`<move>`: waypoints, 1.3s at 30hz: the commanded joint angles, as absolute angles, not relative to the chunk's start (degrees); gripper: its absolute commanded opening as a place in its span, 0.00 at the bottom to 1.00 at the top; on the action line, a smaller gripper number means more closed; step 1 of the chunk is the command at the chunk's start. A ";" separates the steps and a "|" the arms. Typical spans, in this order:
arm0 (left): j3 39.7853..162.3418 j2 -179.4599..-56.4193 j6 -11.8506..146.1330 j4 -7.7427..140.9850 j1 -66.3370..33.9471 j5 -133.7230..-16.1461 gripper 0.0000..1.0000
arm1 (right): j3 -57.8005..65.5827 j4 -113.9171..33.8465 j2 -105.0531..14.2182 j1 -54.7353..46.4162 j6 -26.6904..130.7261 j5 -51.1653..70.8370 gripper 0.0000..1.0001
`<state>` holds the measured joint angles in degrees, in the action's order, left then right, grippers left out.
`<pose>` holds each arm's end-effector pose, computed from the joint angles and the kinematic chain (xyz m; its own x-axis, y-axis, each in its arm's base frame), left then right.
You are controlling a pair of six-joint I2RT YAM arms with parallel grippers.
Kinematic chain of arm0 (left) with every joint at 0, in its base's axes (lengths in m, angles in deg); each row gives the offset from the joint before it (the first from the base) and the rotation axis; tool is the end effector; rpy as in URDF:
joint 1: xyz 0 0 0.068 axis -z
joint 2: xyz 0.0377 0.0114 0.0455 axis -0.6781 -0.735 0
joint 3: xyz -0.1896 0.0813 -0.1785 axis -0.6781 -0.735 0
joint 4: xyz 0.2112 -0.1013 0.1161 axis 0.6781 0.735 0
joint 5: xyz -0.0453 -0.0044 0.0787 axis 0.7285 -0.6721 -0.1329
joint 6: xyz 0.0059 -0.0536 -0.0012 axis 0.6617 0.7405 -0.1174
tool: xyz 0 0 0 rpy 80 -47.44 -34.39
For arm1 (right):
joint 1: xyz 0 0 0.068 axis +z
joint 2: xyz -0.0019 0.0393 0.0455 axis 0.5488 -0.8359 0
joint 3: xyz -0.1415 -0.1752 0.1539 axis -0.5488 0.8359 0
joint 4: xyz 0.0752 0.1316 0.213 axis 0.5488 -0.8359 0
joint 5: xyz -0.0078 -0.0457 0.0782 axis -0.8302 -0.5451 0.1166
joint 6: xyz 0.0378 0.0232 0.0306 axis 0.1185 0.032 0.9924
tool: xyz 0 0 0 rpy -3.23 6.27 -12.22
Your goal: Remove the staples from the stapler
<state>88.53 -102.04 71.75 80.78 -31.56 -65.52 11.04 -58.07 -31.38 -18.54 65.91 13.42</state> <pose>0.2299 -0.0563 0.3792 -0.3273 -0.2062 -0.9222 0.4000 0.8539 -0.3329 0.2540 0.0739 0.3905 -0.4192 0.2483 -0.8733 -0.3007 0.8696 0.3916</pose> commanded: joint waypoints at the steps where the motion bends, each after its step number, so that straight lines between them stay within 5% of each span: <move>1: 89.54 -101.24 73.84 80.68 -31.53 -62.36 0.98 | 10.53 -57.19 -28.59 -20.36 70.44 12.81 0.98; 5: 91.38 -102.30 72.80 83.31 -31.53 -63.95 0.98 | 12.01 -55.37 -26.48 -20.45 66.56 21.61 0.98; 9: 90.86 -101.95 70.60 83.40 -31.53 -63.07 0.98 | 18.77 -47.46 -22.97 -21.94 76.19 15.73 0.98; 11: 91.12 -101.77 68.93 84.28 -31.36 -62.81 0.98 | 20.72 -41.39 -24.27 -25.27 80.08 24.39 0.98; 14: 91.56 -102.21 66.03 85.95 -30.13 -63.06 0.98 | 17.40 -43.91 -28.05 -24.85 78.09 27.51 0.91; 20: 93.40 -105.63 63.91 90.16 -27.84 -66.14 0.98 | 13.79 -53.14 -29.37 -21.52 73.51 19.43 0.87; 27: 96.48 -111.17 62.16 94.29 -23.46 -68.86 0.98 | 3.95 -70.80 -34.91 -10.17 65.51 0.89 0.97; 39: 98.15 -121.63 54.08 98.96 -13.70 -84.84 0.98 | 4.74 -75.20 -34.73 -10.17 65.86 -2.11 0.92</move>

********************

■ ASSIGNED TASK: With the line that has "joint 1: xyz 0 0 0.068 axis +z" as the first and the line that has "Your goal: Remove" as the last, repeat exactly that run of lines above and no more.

■ EXPECTED OUTPUT:
joint 1: xyz 0 0 0.068 axis +z
joint 2: xyz -0.0019 0.0393 0.0455 axis 0.5488 -0.8359 0
joint 3: xyz -0.1415 -0.1752 0.1539 axis -0.5488 0.8359 0
joint 4: xyz 0.0752 0.1316 0.213 axis 0.5488 -0.8359 0
joint 5: xyz -0.0078 -0.0457 0.0782 axis -0.8302 -0.5451 0.1166
joint 6: xyz 0.0378 0.0232 0.0306 axis 0.1185 0.032 0.9924
tool: xyz 0 0 0 rpy -3.23 6.27 -12.22
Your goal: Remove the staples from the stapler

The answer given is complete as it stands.